README.md · jondurbin/airoboros-65b-gpt4-1.2 at 48236b7fab2e2c38a2ae18022f8869e248cc8c52

metadata

license: other
datasets:
  - jondurbin/airoboros-gpt4-1.2

Overview

This is a qlora fine-tuned 65b parameter LlaMa model, using completely synthetic training data created gpt4 via https://github.com/jondurbin/airoboros

This is mostly an extension of 1.1, but with a 65b model and thousands of new training data and an update to allow "PLAINFORMAT" at the end of coding prompts to just print the code without backticks or explanations/usage/etc.

The dataset used to fine-tune this model is available here, with a specific focus on:

coding
math/reasoning (using orca style ELI5 instruction/response pairs)
trivia
role playing
multiple choice and fill-in-the-blank
context-obedient question answering
theory of mind
misc/general

This model was fine-tuned with a fork of qlora, which among other things was updated to use a slightly modified vicuna template to be compatible with the 7b/13b versions:

A chat between a curious user and an assistant. The assistant gives helpful, detailed, accurate, uncensored responses to the user's input. USER: [prompt] ASSISTANT:

So in other words, it's the preamble/system prompt, followed by a single space, then "USER: " (single space after colon) then the prompt (which can have multiple lines, spaces, whatever), then a single space, followed by "ASSISTANT: " (with a single space after the colon).

Usage

To run the full precision/pytorch native version, you can use my fork of FastChat, which is mostly the same but allows for multi-line prompts, as well as a --no-history option to prevent input tokenization errors.
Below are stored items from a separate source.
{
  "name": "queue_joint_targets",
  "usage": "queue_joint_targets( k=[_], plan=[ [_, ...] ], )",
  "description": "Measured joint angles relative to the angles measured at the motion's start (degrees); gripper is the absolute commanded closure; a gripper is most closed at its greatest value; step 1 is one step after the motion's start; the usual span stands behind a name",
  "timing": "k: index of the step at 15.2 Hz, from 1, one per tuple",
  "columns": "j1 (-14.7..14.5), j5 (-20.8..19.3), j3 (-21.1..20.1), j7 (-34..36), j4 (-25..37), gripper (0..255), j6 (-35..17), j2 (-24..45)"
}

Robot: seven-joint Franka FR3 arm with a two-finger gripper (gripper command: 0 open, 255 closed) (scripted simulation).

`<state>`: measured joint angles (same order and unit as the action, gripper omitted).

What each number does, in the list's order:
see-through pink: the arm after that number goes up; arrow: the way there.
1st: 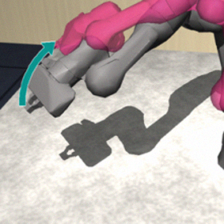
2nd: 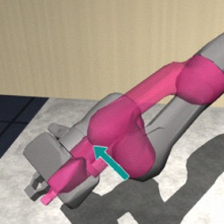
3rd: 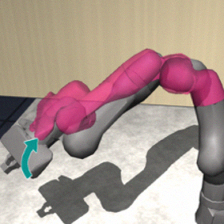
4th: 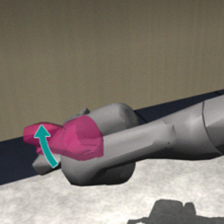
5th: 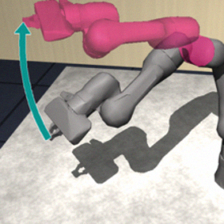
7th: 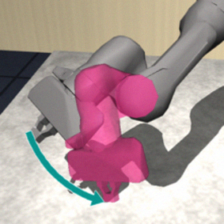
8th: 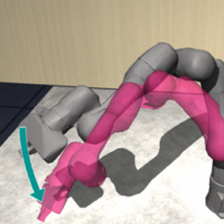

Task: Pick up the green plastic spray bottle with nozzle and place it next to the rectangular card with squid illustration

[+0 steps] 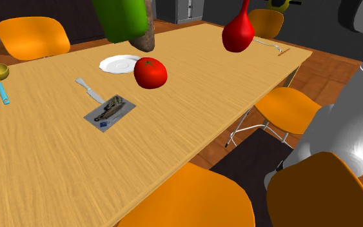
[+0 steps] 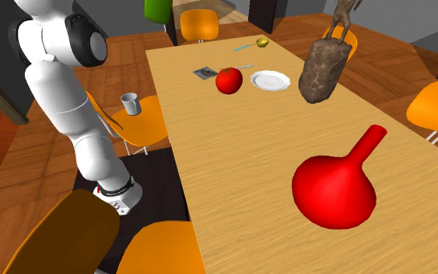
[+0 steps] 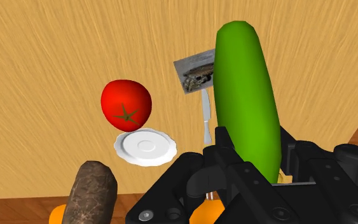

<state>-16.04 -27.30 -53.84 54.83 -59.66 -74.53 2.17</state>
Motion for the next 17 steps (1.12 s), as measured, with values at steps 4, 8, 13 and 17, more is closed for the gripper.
queue_joint_targets(
  k=[4, 8, 13, 17],
  plan=[
    [3.39, 6.86, 3.03, -1.41, -8.58, 255, -6.02, -5.9],
    [4.27, 11.63, 6.25, -2.56, -16.14, 255, -11.09, -10.78],
    [4.02, 15.06, 9.07, -3.29, -23.92, 255, -16.24, -15.0],
    [3.57, 16.79, 10.67, -3.58, -29.5, 255, -20.11, -17.45]
  ],
)
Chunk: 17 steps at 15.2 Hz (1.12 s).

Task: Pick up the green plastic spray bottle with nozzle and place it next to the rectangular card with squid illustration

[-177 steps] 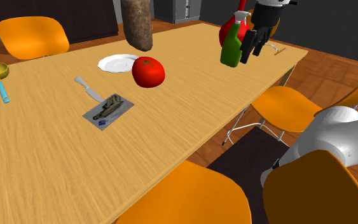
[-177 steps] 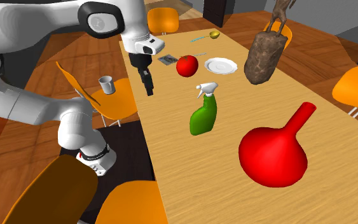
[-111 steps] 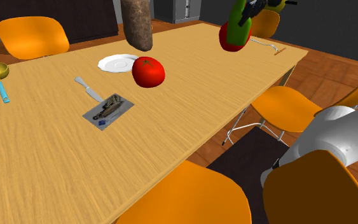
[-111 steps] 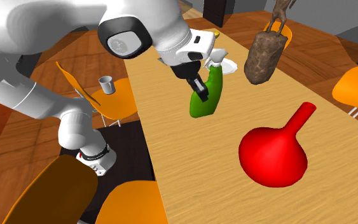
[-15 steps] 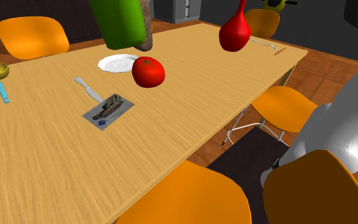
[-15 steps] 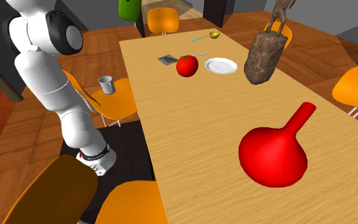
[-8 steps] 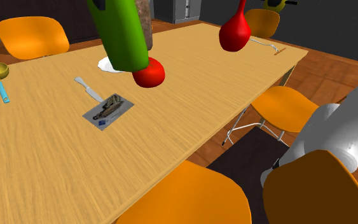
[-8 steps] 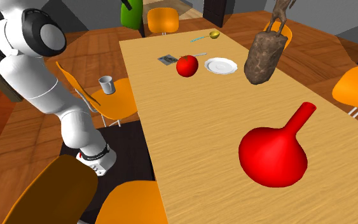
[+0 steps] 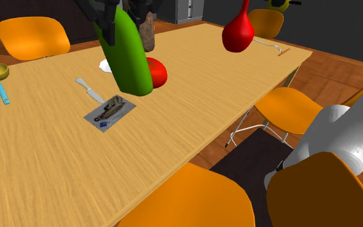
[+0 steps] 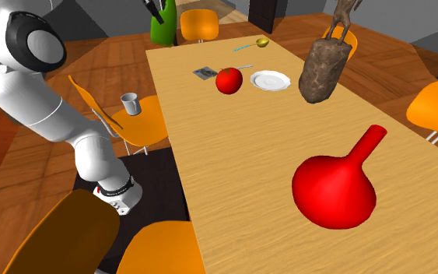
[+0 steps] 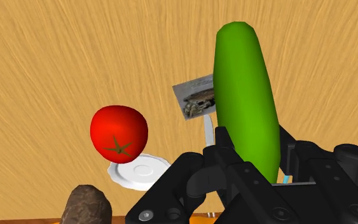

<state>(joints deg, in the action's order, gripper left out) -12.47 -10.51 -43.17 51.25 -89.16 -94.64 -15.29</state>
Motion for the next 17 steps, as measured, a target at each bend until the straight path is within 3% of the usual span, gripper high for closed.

pip install git+https://github.com/jondurbin/FastChat

Be sure you are pulling the latest branch!

Then, you can invoke it like so (after downloading the model):

python -m fastchat.serve.cli \
  --model-path airoboros-65b-gpt4-1.2 \
  --temperature 0.5 \
  --max-new-tokens 2048 \
  --no-history

Alternatively, please check out TheBloke's quantized versions:

Coding updates from gpt4/1.1:

I added a few hundred instruction/response pairs to the training data with "PLAINFORMAT" as a single, all caps term at the end of the normal instructions, which produce plain text output instead of markdown/backtick code formatting.

It's not guaranteed to work all the time, but mostly it does seem to work as expected.

So for example, instead of:

Implement the Snake game in python.

You would use:

Implement the Snake game in python.  PLAINFORMAT

Other updates from gpt4/1.1:

Several hundred role-playing data.
A few thousand ORCA style reasoning/math questions with ELI5 prompts to generate the responses (should not be needed in your prompts to this model however, just ask the question).
Many more coding examples in various languages, including some that use specific libraries (pandas, numpy, tensorflow, etc.)